Output the entire listing below exactly as it stands.

※ ※ ※

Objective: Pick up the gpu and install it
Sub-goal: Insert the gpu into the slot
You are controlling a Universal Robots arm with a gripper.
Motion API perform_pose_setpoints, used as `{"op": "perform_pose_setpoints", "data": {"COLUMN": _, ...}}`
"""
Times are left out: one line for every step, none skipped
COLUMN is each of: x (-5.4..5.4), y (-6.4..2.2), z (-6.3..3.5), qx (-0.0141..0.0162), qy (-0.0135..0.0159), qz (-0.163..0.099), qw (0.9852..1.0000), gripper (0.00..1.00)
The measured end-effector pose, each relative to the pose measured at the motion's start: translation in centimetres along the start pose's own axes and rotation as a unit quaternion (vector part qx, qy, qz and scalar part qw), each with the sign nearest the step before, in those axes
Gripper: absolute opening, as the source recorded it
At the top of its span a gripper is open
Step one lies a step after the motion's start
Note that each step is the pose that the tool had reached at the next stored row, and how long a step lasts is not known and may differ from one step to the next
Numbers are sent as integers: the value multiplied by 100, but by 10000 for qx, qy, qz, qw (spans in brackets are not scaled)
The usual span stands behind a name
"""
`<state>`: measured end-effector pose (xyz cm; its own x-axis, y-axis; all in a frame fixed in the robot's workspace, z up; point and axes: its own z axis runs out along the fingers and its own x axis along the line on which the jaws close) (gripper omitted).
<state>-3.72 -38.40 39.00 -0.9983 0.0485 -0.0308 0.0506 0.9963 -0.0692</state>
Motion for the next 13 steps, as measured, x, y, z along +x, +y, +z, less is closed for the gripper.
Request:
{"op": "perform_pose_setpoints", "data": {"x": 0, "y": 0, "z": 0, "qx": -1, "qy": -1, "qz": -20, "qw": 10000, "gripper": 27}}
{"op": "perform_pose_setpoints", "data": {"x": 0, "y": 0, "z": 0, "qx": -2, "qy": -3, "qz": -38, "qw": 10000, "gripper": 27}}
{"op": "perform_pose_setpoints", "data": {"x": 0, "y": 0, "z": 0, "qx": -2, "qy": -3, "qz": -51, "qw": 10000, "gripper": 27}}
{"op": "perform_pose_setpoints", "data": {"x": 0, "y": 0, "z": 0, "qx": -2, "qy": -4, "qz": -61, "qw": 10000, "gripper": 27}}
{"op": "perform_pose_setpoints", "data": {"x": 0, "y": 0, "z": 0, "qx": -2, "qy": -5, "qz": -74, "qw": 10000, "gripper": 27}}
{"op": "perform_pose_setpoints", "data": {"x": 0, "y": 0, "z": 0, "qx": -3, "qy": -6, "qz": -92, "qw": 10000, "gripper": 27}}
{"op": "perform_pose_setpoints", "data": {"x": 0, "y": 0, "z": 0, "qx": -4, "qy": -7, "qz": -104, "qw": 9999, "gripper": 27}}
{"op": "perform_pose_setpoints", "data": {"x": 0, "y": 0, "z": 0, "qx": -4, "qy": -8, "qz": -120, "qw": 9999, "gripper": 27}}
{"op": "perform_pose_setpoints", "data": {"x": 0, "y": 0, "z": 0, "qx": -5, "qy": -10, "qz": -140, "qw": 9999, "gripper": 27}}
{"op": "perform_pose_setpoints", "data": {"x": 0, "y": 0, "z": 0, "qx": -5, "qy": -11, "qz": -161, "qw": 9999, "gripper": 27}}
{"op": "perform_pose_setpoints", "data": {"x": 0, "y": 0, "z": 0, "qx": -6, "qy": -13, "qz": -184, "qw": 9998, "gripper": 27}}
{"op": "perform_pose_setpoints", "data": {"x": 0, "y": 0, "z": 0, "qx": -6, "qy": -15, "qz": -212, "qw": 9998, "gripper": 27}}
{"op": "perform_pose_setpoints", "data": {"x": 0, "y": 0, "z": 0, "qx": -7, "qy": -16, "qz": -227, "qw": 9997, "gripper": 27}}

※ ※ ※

* RESPONSE TO THIS EXERCISE
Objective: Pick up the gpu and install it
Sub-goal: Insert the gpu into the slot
You are controlling a Universal Robots arm with a gripper.
Motion API perform_pose_setpoints, used as `{"op": "perform_pose_setpoints", "data": {"COLUMN": _, ...}}`
"""
Times are left out: one line for every step, none skipped
COLUMN is each of: x (-5.4..5.4), y (-6.4..2.2), z (-6.3..3.5), qx (-0.0141..0.0162), qy (-0.0135..0.0159), qz (-0.163..0.099), qw (0.9852..1.0000), gripper (0.00..1.00)
The measured end-effector pose, each relative to the pose measured at the motion's start: translation in centimetres along the start pose's own axes and rotation as a unit quaternion (vector part qx, qy, qz and scalar part qw), each with the sign nearest the step before, in those axes
Gripper: absolute opening, as the source recorded it
At the top of its span a gripper is open
Step one lies a step after the motion's start
Note that each step is the pose that the tool had reached at the next stored row, and how long a step lasts is not known and may differ from one step to the next
Numbers are sent as integers: the value multiplied by 100, but by 10000 for qx, qy, qz, qw (spans in brackets are not scaled)
The usual span stands behind a name
"""
`<state>`: measured end-effector pose (xyz cm; its own x-axis, y-axis; all in a frame fixed in the robot's workspace, z up; point and axes: its own z axis runs out along the fingers and its own x axis along the line on which the jaws close) (gripper omitted).
<state>-3.72 -38.40 39.00 -0.9983 0.0485 -0.0308 0.0506 0.9963 -0.0692</state>
Motion for the next 13 steps, as measured, x, y, z along +x, +y, +z, less is closed for the gripper.
Request:
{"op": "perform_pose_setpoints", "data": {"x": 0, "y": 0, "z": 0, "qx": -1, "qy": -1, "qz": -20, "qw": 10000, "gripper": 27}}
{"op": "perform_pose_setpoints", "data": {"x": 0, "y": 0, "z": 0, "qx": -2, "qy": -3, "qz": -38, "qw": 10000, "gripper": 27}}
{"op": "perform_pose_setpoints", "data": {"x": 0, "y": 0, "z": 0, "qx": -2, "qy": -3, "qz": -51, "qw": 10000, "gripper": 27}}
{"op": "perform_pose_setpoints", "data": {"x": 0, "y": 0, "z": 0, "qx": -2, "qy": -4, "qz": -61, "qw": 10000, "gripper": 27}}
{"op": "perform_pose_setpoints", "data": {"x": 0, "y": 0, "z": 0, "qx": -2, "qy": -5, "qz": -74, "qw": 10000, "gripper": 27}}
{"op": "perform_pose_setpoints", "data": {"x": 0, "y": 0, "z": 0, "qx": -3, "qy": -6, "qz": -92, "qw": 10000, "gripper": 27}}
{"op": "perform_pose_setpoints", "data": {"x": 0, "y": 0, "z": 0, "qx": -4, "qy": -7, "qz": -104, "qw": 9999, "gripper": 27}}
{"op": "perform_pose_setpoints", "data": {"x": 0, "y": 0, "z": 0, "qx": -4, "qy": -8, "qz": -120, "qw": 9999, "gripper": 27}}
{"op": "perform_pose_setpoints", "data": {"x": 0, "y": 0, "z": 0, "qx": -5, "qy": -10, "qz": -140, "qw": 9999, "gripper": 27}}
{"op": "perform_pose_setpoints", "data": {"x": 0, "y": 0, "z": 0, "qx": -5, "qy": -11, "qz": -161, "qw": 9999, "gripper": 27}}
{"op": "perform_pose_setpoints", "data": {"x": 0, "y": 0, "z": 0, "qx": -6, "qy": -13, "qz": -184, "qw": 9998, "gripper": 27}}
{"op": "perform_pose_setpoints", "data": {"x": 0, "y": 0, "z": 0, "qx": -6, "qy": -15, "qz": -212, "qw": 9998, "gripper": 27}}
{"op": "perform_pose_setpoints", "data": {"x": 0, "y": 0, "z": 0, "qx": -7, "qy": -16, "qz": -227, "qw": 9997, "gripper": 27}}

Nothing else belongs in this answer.